Gloucester roofs, specifically
Why Gloucester roofs grow moss almost year-round.
Gloucester sits on the floor of the Severn Vale, with the river curving past the docks and the floodplain stretching west to the Forest of Dean. The combination of low elevation, river-borne humidity and mild winters makes the city one of the dampest urban environments in the county. Where Cheltenham sits in a basin against the Cotswold escarpment and Newent picks up Forest of Dean cloud, Gloucester gets the worst of both worlds — mist rising off the Severn nearly every morning, low cloud trapped in the vale on still days, and a winter that almost never freezes hard enough to set back biological growth on roofs.

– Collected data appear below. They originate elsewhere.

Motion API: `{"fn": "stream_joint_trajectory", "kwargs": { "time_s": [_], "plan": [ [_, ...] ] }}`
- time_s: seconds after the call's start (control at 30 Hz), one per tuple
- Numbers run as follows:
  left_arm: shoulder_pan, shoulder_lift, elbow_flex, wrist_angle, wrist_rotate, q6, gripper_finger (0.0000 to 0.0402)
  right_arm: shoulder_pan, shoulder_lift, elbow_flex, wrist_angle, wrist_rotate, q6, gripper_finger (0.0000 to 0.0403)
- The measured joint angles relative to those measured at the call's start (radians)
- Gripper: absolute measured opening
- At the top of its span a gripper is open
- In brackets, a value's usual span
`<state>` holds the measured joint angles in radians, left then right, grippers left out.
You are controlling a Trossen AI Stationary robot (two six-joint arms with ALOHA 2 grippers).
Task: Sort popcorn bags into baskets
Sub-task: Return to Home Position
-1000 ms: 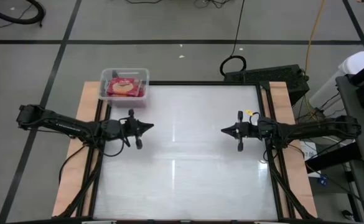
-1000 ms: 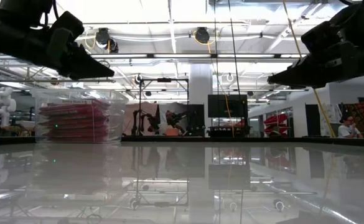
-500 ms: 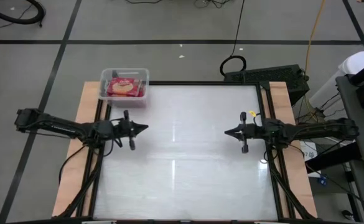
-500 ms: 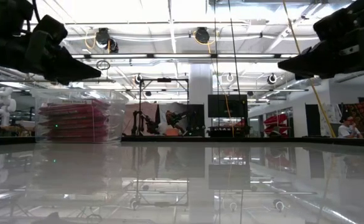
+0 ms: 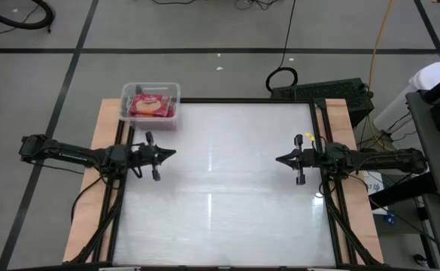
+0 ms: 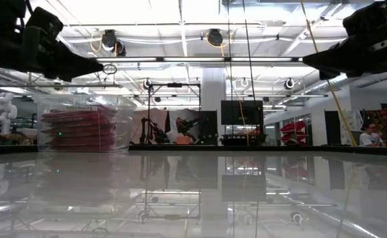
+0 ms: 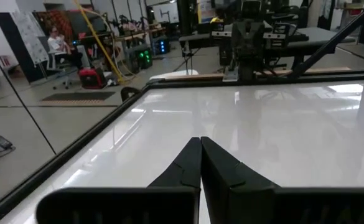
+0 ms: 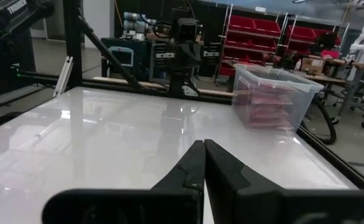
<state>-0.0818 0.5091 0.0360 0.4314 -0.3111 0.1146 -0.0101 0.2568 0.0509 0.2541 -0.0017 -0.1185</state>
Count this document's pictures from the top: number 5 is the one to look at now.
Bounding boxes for black coiled power cable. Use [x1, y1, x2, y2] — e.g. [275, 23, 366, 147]
[265, 0, 299, 93]

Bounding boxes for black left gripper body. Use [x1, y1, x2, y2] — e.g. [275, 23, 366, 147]
[127, 130, 162, 182]

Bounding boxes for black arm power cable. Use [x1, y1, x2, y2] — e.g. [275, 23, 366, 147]
[70, 173, 110, 225]

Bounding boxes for black cable tangle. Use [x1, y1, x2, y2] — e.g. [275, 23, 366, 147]
[233, 0, 281, 11]

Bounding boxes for black floor cable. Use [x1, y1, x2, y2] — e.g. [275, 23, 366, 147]
[150, 0, 199, 6]

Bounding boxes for white paper sheet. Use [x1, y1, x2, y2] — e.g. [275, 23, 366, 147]
[363, 171, 385, 196]

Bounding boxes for black vented computer case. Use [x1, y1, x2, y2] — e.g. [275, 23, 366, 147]
[270, 77, 375, 127]

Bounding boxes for plywood side board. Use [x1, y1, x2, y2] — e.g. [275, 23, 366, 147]
[62, 98, 132, 263]
[315, 98, 385, 264]

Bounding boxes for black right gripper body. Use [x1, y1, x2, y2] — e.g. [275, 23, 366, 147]
[293, 133, 332, 186]

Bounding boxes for white cylindrical bin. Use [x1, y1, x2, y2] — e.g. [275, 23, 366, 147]
[373, 61, 440, 151]

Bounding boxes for yellow extension cord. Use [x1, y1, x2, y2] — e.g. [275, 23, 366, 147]
[366, 0, 408, 155]

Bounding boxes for black aluminium table frame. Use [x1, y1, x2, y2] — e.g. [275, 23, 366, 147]
[67, 97, 384, 271]

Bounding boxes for black flexible hose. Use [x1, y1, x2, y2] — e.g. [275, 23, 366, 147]
[0, 0, 56, 33]

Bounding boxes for clear plastic storage bin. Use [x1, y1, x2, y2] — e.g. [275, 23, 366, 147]
[120, 81, 182, 131]

For tiles, that means a microclimate where moss, lichen and gloeocapsa algae have an effectively year-round growing season. We see this most dramatically on the post-war and modern stock that makes up the bulk of the city — Tuffley, Quedgeley, Hucclecote, Coney Hill, Matson, Saintbridge, Abbeymead, Abbeydale, Brockworth and the newer Quedgeley estates. Concrete interlocking tiles in Marley, Redland and Sandtoft profiles dominate, and the textured surface of those tiles is exactly what moss spores need to colonise. Twenty-year-old estates that haven't been touched routinely show a continuous green carpet across north-facing pitches by their second decade.
The older Victorian streets — Kingsholm, Tredworth, Linden, the streets around the cathedral, Spa — tell a different story. Welsh slate dominates here, often laid over pitched roofs at relatively shallow angles by modern standards. The slate itself is fine, and Welsh slate cleaned and biocided properly will outlast most owners. The issue tends to be moss build-up between the courses, lead flashings around chimneys staining the slates below, and the occasional cracked or slipped slate that we'll spot during the survey and flag before quoting.